Puede ir por todo y lograr un futuro mejor para su hijo, incluso si transitar el síndrome de Hunter es desafiante.

Considere participar en la investigación clínica, donde podrá unirse a otras familias para iluminar el recorrido por delante. Vea si el estudio STARLIGHT es adecuado para su hijo.

Su hijo puede participar en el estudio STARLIGHT si cumple con lo siguiente:

Tiene un diagnóstico confirmado de síndrome de Hunter (MPS II).

Tiene entre 30 y 71 meses de edad (2 años y medio hasta menos de 6 años) y cumple con determinados requerimientos cognitivos o del desarrollo O tiene 6 años o más y un coeficiente intelectual (CI) de 70 o más.

Puede someterse a punciones lumbares (procedimientos médicos para recolectar muestras de líquido cefalorraquídeo).

No recibió trasplante de células madre hematopoyéticas (TCMH) con un injerto exitoso.

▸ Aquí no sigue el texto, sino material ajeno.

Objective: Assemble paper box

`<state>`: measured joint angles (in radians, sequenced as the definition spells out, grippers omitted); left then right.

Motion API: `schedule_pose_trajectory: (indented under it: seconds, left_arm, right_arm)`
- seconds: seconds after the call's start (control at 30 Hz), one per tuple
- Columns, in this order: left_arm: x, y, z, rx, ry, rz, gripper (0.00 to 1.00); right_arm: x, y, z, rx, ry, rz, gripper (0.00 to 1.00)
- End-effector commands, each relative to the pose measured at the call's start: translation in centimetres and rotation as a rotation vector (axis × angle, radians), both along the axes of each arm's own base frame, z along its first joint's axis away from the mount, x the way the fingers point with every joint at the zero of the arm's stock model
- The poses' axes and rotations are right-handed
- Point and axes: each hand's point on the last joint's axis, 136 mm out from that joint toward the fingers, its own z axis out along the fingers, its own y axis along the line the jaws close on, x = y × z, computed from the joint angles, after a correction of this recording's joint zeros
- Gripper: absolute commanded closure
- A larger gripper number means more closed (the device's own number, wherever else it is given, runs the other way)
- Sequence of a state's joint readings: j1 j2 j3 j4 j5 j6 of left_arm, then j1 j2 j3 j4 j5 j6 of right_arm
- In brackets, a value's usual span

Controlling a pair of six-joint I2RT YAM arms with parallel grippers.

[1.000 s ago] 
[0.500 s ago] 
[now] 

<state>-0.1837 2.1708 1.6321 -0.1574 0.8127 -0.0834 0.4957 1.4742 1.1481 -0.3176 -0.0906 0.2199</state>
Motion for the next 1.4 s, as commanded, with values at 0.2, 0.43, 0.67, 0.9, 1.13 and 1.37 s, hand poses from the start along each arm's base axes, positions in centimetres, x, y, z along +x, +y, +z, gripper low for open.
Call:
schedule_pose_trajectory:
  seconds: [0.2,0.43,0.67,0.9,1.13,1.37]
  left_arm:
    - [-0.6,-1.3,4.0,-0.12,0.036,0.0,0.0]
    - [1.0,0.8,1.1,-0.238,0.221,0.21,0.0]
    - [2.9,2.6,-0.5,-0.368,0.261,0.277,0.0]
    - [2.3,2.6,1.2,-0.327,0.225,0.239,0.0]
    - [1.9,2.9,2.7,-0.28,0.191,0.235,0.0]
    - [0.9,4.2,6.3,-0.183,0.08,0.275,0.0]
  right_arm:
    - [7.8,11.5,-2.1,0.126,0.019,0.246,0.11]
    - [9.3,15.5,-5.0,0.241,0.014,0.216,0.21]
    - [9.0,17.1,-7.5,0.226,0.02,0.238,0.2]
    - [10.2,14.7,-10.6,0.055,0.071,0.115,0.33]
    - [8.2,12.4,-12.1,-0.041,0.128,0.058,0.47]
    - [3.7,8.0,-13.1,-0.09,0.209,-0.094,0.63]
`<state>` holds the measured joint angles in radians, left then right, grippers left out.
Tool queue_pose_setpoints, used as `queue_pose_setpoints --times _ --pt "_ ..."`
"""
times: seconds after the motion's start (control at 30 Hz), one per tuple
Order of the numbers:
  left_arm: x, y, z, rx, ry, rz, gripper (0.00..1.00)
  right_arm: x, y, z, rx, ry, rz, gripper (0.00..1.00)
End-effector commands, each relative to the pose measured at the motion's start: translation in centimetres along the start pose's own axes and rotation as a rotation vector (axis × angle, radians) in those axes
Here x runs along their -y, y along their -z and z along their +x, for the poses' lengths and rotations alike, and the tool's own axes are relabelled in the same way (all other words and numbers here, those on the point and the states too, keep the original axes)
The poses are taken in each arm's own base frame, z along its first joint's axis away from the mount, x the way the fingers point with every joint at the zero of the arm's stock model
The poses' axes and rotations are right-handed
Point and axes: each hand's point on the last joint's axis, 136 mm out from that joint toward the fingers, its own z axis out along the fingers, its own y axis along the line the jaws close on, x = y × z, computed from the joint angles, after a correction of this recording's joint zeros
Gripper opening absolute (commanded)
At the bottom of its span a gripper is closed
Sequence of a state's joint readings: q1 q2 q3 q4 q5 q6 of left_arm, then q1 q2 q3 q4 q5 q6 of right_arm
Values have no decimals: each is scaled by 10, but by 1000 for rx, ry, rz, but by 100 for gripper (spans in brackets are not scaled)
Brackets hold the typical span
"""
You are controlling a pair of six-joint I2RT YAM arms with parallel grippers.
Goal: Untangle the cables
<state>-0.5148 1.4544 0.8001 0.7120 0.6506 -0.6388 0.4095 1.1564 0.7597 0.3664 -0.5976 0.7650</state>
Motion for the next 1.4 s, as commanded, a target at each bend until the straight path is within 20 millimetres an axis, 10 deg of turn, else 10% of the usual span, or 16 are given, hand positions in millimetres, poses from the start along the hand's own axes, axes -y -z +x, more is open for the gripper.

No recibió tratamiento con terapia génica en un estudio.

Pueden aplicarse criterios de elegibilidad adicionales.

Si le interesa que su hijo participe, el médico o el personal del estudio le mostrará criterios adicionales del estudio.

Los participantes que califiquen recibirán la atención relacionada con el estudio y el medicamento en investigación sin costo alguno. Se reembolsarán los traslados y determinados gastos relacionados con el estudio.

Sobre
el síndrome de Hunter (MPS II)

Esta afección, también conocida como mucopolisacaridosis tipo II, sucede sobre todo en personas del sexo masculino.1

Si bien los síntomas varían, pueden incluir rigidez en las articulaciones, rasgos faciales agrandados, retraso del crecimiento, deterioro cognitivo y del desarrollo, bazo e hígado agrandados, y pérdida de audición.1

El síndrome de Hunter se da en personas que no tienen (o no tienen en cantidad suficiente) una enzima llamada iduronato sulfatasa.2

Los signos y síntomas suelen aparecer en niños de entre 2 y 4 años.1

Solo uno de aproximadamente 100,000 a 170,000 hombres tiene un diagnóstico de síndrome de Hunter.1

La iduronato sulfatasa es necesaria para descomponer las cadenas de moléculas de azúcar llamadas glucosaminoglicanos.2

Si no se tiene esta enzima, las moléculas de azúcar se acumulan en diversos tejidos del cuerpo, lo que provoca daños.2

El síndrome de Hunter puede presentar dificultades para los pacientes y sus familias.

Necesitamos de la investigación clínica para encontrar opciones de tratamiento que sean seguras y eficaces. El objetivo del estudio STARLIGHT es acercarnos un paso más.